Et mon mal est délicieux
Écrit par Jean-Michel GAUTIER   
21-10-2016

Et mon mal est délicieux

Une belle adaptation du livre de Michel Quint par Laurence Werlé

Dans la cour de la Chartreuse de Villeneuve-lès-Avignon un jeune auteur en résidence interprété par Adrien James, cueille une pousse de jasmin, arrive un monsieur âgé appuyé sur sa canne, la vue de ce geste lui remet en mémoire son passé. Il va raconter sa vie, son amour pour une belle immigrée venue d'Espagne, Luz.

C'est l'histoire entre Max le fils du juge juif dont les parents seront arrêtés pendant la guerre lors d'une rafle et Luz. Il sera sauvé par la tante de Luz qui va le cacher et l'héberger. Se mêlent les souvenirs d'une époque, celle de la guerre et de  l'après guerre,  du théâtre et des acteurs sur le fond de cette histoire d'amour.
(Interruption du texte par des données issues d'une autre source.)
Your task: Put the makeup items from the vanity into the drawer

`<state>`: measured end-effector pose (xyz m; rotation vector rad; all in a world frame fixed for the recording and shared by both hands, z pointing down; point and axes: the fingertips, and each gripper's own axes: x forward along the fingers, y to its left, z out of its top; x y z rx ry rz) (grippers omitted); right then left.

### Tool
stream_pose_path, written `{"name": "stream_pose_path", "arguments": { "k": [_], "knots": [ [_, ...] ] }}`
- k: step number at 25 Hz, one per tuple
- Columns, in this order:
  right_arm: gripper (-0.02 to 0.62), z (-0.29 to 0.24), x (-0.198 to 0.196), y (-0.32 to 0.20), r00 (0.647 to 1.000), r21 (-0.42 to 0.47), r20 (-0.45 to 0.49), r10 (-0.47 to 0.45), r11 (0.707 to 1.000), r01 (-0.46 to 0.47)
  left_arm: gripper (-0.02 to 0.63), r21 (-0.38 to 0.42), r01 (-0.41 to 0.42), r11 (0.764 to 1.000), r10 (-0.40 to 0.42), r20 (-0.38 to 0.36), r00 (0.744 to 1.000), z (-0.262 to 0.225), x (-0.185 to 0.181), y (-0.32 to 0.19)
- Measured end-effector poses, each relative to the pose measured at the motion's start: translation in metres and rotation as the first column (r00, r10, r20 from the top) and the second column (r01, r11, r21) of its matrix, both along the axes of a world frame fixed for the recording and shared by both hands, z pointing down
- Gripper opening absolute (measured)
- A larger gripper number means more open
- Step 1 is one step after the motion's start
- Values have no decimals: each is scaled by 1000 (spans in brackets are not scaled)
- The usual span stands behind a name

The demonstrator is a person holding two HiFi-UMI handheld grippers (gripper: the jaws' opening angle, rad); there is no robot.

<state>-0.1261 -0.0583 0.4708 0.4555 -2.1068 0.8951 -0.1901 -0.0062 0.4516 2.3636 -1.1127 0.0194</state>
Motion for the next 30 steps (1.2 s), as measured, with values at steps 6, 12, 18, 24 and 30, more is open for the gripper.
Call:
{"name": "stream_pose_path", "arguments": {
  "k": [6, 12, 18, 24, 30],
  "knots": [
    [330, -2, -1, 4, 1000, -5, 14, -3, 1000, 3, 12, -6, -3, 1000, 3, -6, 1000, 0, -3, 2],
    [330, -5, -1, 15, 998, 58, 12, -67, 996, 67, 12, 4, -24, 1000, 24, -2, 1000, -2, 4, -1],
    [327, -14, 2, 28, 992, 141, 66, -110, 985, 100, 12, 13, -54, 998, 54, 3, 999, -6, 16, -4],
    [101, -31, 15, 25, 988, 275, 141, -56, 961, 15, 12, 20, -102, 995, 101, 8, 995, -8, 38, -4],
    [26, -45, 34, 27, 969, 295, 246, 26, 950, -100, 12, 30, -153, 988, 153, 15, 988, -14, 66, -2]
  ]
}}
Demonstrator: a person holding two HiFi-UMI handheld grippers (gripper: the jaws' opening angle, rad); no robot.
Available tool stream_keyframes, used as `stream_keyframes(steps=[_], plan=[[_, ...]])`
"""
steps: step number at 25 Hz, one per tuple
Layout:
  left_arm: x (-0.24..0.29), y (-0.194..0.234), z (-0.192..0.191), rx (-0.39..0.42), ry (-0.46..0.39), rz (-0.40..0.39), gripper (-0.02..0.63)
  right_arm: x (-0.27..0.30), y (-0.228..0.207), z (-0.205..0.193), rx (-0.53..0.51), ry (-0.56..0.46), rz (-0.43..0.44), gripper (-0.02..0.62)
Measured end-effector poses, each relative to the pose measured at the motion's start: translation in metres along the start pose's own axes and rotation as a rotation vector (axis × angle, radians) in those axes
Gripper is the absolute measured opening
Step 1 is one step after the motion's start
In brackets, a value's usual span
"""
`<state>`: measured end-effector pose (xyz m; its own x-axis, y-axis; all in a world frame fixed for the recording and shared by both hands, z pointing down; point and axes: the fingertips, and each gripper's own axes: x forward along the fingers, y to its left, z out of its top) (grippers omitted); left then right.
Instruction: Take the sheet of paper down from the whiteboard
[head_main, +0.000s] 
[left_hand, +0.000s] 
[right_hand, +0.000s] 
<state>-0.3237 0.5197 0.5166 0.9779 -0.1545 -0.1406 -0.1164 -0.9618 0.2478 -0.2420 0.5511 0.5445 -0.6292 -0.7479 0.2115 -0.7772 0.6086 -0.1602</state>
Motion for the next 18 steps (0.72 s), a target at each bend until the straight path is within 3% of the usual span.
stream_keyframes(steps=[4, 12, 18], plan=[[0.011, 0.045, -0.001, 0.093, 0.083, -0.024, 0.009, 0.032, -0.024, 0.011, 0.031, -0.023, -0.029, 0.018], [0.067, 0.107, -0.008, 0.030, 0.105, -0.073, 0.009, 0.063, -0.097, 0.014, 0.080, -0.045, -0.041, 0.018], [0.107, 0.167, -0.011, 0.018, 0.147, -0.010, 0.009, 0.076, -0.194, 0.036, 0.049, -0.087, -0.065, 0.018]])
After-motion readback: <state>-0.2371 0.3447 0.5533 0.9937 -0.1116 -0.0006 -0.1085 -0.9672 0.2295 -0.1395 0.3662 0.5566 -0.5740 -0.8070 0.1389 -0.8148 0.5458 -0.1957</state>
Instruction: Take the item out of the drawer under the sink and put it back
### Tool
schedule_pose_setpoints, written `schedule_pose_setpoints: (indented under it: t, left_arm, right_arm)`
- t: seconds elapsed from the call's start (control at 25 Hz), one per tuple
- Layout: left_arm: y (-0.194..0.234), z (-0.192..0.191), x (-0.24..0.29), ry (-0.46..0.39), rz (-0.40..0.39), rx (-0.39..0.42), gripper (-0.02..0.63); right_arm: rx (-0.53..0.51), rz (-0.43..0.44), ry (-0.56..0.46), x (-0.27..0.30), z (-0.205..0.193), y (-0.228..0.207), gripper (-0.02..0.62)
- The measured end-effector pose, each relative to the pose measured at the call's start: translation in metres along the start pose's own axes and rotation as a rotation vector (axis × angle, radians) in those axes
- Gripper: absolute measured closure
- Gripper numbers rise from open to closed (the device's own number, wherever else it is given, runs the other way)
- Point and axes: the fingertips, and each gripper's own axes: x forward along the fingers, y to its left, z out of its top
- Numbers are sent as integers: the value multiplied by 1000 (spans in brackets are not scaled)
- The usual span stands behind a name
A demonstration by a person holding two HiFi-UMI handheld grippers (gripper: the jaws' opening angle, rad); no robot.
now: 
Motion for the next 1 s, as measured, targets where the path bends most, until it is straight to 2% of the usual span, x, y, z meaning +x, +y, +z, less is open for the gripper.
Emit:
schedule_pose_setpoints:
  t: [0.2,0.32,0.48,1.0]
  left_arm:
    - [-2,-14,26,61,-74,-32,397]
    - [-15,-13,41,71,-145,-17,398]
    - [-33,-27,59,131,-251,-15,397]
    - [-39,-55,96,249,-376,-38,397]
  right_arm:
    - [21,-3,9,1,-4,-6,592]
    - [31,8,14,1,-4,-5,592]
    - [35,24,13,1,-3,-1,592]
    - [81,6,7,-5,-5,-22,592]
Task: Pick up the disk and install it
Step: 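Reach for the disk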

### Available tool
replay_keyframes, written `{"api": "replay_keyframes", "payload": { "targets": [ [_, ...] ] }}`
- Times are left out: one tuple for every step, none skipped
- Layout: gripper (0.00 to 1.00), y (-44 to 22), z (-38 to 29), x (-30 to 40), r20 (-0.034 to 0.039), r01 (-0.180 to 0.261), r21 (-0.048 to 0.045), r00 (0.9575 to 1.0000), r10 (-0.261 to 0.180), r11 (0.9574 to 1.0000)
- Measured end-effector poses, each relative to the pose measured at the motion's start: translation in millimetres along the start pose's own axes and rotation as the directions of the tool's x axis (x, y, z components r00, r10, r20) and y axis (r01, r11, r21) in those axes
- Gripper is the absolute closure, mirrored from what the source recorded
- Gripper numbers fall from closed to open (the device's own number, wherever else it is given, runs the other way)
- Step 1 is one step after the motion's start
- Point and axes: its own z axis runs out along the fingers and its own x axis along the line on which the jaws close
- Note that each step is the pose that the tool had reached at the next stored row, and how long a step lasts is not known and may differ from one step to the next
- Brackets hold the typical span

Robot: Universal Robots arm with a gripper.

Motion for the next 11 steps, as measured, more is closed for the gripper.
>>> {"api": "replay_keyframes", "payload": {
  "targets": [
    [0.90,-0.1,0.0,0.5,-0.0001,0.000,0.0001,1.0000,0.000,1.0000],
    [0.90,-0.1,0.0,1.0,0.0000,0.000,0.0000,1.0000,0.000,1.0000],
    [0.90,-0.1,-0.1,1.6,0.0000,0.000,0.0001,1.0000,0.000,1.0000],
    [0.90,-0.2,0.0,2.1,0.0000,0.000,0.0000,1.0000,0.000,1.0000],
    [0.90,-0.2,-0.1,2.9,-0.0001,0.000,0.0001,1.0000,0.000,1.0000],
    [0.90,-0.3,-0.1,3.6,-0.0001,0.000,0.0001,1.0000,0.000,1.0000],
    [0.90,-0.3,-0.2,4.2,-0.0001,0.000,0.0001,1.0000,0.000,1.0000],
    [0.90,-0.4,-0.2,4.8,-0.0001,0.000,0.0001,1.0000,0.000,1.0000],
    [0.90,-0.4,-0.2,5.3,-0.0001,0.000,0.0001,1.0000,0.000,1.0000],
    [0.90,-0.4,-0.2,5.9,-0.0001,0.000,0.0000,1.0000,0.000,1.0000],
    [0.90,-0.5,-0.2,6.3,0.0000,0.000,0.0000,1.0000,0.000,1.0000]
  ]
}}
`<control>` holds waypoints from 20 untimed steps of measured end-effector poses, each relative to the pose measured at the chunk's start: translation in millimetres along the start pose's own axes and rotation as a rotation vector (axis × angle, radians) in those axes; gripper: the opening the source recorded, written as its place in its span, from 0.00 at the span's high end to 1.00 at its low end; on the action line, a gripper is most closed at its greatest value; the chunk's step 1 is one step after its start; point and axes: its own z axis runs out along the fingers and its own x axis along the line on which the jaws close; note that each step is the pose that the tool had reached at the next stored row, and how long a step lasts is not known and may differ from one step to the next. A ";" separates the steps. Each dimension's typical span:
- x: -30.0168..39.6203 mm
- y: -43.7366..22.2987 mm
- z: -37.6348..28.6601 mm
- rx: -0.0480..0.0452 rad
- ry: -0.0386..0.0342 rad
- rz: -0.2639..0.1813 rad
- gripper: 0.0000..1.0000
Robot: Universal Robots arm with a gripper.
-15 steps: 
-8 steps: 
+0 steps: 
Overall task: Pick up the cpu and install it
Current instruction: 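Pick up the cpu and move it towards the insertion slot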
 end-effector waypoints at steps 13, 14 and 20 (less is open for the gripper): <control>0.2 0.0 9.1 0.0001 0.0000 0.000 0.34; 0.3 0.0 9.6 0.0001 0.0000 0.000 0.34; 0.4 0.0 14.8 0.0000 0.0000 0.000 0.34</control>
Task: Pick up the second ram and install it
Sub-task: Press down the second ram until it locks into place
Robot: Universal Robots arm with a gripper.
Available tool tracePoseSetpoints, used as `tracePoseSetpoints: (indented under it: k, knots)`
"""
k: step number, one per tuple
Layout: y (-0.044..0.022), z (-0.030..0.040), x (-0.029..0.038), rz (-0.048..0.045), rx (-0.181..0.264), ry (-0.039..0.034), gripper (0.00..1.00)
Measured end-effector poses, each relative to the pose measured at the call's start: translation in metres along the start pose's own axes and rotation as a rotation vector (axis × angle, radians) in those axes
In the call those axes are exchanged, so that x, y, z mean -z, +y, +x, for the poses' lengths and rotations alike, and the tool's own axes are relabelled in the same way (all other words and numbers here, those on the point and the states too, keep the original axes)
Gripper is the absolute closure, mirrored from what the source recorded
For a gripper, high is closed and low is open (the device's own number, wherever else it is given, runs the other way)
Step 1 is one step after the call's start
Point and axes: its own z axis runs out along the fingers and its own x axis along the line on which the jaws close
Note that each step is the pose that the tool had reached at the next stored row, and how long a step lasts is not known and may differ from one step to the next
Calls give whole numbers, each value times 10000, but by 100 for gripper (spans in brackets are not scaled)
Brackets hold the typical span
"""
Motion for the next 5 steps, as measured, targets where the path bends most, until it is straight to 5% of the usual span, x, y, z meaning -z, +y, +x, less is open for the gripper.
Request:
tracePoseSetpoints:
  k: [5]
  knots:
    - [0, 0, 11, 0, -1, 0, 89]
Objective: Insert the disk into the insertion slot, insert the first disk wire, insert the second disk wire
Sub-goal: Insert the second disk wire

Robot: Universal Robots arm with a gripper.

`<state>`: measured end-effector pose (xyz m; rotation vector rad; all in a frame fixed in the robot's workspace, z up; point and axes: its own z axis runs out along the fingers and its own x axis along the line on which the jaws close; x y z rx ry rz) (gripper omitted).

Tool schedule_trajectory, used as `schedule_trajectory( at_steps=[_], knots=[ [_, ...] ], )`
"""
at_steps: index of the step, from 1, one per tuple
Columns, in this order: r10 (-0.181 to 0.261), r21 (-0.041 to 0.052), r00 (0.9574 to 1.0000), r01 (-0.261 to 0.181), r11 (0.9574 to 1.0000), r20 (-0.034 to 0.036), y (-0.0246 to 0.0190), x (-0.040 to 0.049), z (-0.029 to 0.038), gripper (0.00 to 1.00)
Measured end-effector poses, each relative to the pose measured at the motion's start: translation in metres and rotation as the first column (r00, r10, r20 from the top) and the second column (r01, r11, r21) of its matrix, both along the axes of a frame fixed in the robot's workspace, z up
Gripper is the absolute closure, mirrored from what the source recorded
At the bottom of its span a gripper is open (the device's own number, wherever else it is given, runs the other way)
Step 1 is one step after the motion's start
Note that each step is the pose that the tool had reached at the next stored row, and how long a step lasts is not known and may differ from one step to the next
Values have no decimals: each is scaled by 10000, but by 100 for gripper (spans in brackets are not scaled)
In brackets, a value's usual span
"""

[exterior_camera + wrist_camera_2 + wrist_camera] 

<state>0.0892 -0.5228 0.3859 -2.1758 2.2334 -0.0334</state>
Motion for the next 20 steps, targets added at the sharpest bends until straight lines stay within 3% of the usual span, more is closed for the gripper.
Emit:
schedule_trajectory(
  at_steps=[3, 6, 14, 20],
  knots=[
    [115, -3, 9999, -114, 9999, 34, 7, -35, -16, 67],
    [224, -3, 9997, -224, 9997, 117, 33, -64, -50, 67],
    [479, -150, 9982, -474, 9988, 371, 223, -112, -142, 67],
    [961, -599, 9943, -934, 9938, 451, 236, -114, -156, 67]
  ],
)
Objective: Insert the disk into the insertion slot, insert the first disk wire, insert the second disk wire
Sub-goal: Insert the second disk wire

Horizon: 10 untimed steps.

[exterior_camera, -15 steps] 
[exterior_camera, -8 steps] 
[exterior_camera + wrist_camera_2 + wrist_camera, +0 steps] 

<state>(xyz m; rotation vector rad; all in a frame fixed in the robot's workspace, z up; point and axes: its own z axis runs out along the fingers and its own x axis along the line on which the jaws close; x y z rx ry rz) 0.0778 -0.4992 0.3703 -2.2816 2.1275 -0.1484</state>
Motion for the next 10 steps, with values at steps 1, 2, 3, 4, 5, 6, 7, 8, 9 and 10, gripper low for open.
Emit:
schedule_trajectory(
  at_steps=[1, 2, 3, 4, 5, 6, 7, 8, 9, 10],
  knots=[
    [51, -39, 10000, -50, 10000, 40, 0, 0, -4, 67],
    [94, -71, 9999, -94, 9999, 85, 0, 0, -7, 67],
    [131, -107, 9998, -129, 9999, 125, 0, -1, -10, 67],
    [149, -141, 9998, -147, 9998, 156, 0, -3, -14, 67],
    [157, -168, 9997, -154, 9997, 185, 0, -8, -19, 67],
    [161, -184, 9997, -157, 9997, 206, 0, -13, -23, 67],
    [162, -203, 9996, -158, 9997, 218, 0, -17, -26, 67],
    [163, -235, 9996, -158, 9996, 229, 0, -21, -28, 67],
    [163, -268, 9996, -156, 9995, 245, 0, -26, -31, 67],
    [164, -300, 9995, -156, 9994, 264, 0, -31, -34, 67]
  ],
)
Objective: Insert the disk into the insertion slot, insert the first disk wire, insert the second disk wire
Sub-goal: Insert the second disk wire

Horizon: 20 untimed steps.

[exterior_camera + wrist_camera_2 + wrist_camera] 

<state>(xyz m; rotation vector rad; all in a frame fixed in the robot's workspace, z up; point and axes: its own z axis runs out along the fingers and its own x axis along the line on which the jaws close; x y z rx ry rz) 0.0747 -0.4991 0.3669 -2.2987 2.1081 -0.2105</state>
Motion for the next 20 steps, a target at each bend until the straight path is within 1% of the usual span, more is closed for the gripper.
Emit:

C'est aussi l'évocation de grands personnages de la scène au milieu de cet amour impossible entre deux êtres, lui le fils de bourgeois et elle la fille vivant dans la misère. Mais Luz est subjuguée par « le Cid » . Un jour elle a aperçu Gérard, ils se sont donné la réplique. Elle ne vit que pour vivre l'amour de Rodrigue et de Chimène. Gérard lui a promis de revenir jouer la pièce. Enfin un soir lors d'une représentation elle pourra de son fauteuil roulant en 1951 enfin dire le rôle de Chimène quand Gérard Philippe interprètera le Cid  dans la cour d'honneur en Avignon.

Elle est malheureusement atteinte  d'une maladie dégénérative et son corps se paralyse, Max va s'occuper d'elle sans cesse, par amour il va consacrer sa vie à cette femme qui se meurt dans une quête impossible. Il va lui faire croire qu'il est devenu comédien et qu'il rencontre Gérard Philippe.

Michel le Royer incarne ce monsieur avec un brio remarquable, lui l'ancien jeune premier qui jouait  les personnages de cape et d'épée, parcourant les scènes avec une vivacité admirable, lui le Chevalier rouge de la série télévisuelle, l'ancien sociétaire de la comédie française, le général La Fayette, il est devenu un monsieur posé au geste lent mais dont la voix porte en elle une beauté remarquable, des tonalités qui nous émerveillent.

Quel bel homme, quelle grâce.

Gérard Ventagioli assure une mise en scène très sobre,  laissant au comédien toute la place, mais ajoutant une petite scène filmée où une belle jeune fille se promène dans les rues de la Chartreuse.

Une pièce très attachante avec un Michel le Royer au mieux de sa forme.